Pipelines is a library designed to generate and evaluate data analysis pipelines.

Transformation interface

Pipelines.Card — Type

abstract type Card end

Abstract supertype to encompass all possible cards.

Current implementations:

SplitCard,
RescaleCard,
ClusterCard,
DimensionalityReductionCard,
GLMCard,
InterpCard,
GaussianEncodingCard,
StreamlinerCard.

source

Pipelines.train — Function

train(repository::Repository, card::Card, source; schema = nothing)::CardState

Return a trained model for a given card on a table table in the database repository.db.

source

Pipelines.evaluate — Function

evaluate(repository::Repository, card::Card, state::CardState, (source, destination)::Pair; schema = nothing)

Replace table destination in the database repository.db with the outcome of executing the card on the table source.

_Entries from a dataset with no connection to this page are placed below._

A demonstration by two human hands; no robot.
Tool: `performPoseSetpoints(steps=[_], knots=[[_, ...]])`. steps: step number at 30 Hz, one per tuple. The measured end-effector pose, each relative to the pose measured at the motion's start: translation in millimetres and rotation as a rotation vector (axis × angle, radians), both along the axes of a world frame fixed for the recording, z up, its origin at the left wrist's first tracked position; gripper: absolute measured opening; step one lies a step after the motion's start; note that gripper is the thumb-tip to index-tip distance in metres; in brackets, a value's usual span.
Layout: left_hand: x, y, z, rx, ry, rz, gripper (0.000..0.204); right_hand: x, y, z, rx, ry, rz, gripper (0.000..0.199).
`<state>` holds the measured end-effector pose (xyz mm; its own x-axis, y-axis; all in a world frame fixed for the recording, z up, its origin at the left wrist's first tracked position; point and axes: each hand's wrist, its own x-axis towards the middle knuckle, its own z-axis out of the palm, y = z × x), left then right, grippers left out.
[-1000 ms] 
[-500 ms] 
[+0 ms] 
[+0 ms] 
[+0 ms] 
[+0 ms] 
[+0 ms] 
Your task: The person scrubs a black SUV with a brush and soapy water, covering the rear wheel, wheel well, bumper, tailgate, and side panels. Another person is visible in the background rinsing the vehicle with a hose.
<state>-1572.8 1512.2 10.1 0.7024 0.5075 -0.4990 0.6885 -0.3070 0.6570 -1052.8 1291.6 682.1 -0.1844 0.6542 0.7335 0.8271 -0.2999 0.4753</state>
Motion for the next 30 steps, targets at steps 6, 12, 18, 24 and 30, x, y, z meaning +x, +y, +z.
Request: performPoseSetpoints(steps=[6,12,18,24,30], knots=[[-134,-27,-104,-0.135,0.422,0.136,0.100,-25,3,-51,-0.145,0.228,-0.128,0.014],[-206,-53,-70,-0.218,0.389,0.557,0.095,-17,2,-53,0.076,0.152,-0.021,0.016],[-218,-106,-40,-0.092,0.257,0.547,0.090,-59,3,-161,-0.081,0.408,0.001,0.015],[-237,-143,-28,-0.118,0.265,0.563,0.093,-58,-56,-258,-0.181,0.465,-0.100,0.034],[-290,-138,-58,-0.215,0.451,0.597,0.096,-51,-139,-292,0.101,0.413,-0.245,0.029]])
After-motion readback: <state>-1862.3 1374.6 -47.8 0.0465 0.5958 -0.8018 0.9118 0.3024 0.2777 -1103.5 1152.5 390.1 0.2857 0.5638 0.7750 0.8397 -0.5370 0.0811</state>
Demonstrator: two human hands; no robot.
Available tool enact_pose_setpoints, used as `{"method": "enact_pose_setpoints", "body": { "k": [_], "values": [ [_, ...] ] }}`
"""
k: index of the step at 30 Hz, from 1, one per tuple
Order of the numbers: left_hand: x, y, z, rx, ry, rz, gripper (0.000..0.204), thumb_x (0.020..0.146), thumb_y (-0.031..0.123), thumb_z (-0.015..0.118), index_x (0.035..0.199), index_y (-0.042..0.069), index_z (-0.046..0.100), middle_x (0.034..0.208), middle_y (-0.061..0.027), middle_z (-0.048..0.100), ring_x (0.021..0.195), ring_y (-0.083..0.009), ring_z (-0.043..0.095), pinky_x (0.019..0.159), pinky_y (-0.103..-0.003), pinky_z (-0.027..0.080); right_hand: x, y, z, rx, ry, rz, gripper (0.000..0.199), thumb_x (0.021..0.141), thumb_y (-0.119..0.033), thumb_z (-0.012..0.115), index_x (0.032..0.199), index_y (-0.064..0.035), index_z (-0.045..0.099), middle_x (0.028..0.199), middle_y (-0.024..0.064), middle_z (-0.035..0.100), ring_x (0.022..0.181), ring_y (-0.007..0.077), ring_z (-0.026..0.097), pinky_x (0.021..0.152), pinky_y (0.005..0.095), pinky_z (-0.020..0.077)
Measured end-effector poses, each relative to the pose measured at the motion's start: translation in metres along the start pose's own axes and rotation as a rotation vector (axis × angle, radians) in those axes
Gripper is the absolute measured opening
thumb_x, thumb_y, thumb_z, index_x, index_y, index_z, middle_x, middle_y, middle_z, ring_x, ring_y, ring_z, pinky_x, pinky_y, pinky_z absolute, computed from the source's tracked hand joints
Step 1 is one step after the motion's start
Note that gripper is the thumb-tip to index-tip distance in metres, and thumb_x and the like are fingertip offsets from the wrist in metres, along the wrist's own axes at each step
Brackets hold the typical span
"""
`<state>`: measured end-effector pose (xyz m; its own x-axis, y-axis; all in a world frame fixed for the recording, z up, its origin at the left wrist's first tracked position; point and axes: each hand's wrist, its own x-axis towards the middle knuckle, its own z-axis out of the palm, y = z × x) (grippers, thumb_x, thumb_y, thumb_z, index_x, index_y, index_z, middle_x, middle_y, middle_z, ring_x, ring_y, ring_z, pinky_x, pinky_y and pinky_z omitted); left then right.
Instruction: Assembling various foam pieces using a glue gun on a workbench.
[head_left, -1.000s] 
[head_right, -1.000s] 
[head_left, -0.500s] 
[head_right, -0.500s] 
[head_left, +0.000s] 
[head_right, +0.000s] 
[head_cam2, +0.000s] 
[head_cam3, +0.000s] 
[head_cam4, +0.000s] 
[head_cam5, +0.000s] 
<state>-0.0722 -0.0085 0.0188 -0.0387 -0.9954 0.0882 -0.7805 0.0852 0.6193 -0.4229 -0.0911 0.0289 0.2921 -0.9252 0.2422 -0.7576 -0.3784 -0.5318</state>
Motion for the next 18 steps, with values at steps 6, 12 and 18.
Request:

Here, state represents the result of train(repository, card, source; schema). See also train.

source

Pipelines.inputs — Function

inputs(c::Card)::OrderedSet{String}

Return the list of inputs for a given card.

source

Pipelines.outputs — Function

outputs(c::Card)::OrderedSet{String}

Return the list of outputs for a given card.

source

Pipelines.invertible — Function

invertible(c::Card)::Bool

Return true for invertible cards, false otherwise.

source

Pipeline computation

Pipelines.Card — Method

Card(d::AbstractDict)

Generate a Card based on a configuration dictionary.

source

Pipelines.evaluate — Method

evaluate(repository::Repository, cards::AbstractVector, table::AbstractString; schema = nothing)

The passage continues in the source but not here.